* [TASK GOAL]: Transcribe word for word the lines below from the line with "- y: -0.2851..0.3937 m" through the line with "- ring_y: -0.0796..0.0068", ends included.

* [ENTRIES PROVIDED]:
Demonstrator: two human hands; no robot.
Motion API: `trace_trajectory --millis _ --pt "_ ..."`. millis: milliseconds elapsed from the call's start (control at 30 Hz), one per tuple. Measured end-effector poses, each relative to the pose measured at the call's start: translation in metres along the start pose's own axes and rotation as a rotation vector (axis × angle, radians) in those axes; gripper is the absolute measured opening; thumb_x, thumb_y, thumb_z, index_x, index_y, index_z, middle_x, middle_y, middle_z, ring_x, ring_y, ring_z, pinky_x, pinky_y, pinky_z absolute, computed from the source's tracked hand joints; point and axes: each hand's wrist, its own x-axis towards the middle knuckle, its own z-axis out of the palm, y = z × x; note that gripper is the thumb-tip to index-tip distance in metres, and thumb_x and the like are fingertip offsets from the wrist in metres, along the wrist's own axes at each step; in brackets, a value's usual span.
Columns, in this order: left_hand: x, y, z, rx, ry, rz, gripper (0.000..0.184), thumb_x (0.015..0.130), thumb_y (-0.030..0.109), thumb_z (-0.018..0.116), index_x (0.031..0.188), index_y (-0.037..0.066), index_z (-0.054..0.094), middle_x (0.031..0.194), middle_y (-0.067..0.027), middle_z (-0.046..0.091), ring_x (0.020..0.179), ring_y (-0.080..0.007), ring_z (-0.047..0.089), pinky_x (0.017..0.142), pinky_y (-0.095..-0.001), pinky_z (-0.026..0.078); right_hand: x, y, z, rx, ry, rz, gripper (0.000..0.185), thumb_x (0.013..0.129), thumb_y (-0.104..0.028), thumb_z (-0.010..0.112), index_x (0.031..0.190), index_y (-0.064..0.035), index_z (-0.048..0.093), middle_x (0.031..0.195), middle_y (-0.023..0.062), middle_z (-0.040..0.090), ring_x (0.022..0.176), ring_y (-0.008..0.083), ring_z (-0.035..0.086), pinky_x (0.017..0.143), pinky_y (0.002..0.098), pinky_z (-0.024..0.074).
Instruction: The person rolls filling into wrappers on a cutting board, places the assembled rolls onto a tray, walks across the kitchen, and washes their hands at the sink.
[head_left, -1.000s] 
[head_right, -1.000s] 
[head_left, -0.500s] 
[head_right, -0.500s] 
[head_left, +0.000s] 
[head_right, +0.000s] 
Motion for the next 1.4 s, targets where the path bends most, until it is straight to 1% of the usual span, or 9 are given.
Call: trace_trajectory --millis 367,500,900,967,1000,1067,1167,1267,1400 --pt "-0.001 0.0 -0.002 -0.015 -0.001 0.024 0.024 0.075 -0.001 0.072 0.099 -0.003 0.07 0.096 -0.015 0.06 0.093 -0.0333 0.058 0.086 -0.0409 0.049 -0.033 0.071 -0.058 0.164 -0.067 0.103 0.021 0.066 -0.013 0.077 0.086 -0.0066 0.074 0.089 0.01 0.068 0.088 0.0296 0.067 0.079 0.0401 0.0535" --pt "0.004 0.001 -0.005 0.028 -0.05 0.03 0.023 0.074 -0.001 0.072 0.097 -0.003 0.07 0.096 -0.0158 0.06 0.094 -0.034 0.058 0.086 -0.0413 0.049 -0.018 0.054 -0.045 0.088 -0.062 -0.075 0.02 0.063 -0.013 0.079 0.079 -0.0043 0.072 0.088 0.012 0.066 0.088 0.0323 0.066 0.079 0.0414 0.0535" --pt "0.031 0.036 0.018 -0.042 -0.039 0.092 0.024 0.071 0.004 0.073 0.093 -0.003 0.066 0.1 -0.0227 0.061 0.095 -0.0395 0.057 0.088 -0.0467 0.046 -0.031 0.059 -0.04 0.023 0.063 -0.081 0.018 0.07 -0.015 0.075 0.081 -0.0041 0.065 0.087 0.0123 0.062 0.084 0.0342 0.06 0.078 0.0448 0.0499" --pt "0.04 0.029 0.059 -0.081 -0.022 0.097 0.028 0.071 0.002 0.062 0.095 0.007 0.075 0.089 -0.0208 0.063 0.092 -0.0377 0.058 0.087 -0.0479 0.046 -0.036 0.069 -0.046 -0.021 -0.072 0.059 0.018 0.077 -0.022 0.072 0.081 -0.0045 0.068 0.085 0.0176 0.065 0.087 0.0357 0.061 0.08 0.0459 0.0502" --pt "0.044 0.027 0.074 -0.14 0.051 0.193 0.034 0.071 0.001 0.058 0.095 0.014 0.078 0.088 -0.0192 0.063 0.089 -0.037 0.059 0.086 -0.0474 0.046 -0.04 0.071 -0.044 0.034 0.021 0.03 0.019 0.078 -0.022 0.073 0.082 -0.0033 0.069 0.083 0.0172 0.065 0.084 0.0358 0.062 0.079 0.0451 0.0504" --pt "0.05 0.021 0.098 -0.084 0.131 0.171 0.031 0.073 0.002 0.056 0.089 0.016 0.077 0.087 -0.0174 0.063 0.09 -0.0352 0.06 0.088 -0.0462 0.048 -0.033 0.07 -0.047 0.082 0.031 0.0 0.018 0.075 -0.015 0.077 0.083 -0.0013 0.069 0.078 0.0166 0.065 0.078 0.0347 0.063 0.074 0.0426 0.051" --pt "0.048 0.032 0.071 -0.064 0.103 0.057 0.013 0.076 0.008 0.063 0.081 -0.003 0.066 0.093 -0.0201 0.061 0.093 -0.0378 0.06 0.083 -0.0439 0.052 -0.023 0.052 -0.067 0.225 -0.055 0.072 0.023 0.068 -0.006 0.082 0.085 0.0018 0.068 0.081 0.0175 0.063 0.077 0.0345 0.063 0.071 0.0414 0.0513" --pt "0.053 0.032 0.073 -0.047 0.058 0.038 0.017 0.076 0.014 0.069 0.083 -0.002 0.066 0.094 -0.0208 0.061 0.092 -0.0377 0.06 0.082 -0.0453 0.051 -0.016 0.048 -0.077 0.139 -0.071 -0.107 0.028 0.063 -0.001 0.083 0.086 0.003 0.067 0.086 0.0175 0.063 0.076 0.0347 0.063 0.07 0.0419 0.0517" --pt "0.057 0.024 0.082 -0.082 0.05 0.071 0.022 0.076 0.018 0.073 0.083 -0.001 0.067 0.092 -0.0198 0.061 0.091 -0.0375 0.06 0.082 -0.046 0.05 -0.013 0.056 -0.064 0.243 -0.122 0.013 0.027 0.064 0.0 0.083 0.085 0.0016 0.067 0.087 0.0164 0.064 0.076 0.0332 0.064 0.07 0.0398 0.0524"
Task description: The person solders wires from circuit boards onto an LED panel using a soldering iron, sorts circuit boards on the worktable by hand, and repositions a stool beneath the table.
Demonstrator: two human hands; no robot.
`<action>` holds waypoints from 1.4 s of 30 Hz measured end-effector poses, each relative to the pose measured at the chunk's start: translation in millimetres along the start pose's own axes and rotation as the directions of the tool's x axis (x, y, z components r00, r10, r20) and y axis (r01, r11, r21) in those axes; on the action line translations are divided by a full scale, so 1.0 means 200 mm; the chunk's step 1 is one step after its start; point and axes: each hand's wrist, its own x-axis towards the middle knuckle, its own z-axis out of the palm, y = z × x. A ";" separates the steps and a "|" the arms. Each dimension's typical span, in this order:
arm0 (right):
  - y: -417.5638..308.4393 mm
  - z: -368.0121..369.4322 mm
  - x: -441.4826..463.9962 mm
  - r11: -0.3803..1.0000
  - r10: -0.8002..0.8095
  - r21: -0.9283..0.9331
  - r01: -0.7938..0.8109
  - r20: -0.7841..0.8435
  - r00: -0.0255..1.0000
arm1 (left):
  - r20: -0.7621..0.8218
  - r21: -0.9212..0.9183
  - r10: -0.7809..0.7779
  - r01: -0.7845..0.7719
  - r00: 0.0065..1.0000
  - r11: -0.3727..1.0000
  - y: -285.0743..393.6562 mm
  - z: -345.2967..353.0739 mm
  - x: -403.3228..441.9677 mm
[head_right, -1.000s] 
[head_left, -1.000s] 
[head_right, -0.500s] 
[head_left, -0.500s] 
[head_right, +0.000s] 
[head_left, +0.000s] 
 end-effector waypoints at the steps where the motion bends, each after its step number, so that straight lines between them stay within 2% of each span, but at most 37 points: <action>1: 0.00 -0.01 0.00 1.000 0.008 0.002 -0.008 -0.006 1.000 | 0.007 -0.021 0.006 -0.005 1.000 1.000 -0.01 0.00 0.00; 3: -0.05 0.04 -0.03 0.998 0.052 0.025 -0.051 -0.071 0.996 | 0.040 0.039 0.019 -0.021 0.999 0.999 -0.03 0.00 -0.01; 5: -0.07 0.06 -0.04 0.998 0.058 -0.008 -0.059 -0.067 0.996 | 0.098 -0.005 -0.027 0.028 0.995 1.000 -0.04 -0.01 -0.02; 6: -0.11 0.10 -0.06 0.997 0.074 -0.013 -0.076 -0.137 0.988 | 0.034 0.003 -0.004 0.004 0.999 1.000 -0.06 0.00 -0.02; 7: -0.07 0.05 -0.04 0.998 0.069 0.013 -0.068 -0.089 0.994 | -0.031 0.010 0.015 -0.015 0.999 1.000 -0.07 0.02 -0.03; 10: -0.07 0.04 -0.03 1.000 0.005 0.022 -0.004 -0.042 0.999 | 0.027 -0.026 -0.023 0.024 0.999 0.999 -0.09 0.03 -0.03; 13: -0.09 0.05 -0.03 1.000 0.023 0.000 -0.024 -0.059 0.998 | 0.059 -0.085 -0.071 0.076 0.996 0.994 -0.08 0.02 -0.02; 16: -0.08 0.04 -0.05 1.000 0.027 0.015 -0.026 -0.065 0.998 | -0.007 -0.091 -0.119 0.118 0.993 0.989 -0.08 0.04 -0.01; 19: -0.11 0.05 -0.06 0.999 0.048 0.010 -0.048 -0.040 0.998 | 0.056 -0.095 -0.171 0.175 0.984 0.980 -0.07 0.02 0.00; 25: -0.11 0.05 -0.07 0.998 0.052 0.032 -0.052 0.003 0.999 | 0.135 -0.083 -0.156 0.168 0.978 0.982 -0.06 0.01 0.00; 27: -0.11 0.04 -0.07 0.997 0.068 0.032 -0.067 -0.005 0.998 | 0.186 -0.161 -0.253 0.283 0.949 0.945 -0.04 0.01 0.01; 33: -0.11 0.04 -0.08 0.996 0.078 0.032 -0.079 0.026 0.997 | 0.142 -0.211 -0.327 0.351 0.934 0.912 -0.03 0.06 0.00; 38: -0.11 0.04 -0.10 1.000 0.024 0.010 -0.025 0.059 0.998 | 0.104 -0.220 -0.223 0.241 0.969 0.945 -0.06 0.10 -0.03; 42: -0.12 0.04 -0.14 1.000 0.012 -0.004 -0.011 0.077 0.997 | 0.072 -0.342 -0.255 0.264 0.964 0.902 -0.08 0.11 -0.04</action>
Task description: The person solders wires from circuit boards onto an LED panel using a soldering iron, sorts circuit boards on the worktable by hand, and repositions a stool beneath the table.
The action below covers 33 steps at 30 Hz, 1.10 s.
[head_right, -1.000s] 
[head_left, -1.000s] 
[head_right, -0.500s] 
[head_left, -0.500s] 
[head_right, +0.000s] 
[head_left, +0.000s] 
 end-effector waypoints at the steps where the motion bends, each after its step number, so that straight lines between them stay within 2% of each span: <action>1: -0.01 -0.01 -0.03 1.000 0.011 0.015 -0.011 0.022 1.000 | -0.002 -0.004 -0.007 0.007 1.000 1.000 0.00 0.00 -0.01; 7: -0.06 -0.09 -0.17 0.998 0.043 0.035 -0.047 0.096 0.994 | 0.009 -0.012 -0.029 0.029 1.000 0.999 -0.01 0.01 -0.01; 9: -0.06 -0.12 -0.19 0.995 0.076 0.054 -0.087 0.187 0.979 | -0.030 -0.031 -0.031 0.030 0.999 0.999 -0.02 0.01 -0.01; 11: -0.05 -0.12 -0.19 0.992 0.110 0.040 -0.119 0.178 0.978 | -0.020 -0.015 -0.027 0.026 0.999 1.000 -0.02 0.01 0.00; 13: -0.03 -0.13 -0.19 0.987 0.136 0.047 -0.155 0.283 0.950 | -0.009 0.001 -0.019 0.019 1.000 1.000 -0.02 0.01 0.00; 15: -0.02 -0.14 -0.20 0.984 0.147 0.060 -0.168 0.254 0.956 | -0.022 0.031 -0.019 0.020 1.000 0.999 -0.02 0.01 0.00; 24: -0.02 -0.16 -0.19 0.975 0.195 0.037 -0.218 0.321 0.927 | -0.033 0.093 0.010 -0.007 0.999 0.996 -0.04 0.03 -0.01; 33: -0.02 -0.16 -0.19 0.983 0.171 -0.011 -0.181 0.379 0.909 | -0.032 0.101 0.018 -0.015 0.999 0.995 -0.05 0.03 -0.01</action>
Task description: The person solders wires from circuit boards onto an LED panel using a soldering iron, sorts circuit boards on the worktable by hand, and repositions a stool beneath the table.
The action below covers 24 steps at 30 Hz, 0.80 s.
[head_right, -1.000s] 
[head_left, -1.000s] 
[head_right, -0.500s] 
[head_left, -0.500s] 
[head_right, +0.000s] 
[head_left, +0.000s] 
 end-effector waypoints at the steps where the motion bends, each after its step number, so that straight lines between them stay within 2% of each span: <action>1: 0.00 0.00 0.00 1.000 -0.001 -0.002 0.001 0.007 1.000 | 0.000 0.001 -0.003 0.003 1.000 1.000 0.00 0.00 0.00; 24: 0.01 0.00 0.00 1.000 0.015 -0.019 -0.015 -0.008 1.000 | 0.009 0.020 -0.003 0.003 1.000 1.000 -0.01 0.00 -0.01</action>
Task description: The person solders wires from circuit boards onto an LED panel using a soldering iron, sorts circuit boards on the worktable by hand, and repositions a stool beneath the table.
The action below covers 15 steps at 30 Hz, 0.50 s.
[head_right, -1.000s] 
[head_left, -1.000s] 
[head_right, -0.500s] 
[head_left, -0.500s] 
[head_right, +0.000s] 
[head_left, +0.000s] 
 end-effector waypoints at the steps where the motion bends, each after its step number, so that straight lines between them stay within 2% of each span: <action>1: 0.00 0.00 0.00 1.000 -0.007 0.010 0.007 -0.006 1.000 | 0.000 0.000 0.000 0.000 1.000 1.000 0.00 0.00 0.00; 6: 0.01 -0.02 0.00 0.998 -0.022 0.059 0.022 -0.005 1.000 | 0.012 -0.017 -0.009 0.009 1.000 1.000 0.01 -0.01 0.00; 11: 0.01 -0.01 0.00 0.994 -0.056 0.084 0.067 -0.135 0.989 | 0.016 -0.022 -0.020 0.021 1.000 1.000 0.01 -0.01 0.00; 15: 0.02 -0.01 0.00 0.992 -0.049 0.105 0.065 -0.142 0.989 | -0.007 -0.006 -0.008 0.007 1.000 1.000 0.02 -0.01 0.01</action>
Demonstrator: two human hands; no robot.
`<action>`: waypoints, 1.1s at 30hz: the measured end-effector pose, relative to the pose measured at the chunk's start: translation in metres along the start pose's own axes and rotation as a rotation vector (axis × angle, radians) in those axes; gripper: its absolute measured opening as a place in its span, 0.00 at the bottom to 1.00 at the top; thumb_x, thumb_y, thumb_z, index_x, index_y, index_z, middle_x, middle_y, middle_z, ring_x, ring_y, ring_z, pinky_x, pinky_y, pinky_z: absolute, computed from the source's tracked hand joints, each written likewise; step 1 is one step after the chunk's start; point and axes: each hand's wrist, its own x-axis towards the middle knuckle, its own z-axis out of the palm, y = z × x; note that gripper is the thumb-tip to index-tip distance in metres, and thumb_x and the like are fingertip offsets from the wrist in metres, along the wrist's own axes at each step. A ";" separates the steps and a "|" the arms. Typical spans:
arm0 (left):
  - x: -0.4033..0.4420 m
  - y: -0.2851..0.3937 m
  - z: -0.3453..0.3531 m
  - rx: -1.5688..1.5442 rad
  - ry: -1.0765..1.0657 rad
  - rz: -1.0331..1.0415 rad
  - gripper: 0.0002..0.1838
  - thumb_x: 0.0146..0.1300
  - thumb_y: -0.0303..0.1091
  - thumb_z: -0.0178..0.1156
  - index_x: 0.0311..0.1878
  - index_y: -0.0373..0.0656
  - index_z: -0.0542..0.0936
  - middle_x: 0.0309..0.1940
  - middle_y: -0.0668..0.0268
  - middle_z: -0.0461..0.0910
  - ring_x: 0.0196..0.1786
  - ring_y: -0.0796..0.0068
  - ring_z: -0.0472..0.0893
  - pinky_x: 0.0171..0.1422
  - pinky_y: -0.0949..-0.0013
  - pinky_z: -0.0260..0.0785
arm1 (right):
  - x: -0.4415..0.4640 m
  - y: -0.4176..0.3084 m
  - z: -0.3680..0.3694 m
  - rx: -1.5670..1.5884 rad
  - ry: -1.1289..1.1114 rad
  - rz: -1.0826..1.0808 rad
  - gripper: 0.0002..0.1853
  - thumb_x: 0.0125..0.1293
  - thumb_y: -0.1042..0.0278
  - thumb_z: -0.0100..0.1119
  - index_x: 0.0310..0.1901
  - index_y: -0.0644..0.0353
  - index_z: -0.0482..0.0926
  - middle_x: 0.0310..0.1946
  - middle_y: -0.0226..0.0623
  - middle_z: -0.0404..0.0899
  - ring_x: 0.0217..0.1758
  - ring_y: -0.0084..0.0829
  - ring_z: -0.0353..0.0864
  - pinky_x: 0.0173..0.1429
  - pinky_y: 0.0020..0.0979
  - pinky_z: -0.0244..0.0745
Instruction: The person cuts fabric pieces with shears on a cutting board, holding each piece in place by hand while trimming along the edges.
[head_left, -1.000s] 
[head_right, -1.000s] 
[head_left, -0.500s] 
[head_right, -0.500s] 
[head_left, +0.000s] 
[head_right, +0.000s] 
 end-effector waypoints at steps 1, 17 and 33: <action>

* [OUTPUT BELOW]:
  - y: -0.2851..0.3937 m
  - z: -0.3453..0.3531 m
  - rx: -1.5688..1.5442 rad
  - ry: -1.0765..1.0657 rad
  - rz: -1.0331..1.0415 rad
  - gripper: 0.0002..0.1838
  - thumb_x: 0.0146..0.1300
  - thumb_y: -0.0303..0.1091
  - thumb_z: -0.0178..0.1156
  - index_x: 0.0311..0.1878
  - index_y: -0.0373..0.0656
  - index_z: -0.0542..0.0936
  - middle_x: 0.0309..0.1940
  - middle_y: -0.0668..0.0268
  - middle_z: -0.0461..0.0910
  - ring_x: 0.0196..0.1786
  - ring_y: -0.0796..0.0068

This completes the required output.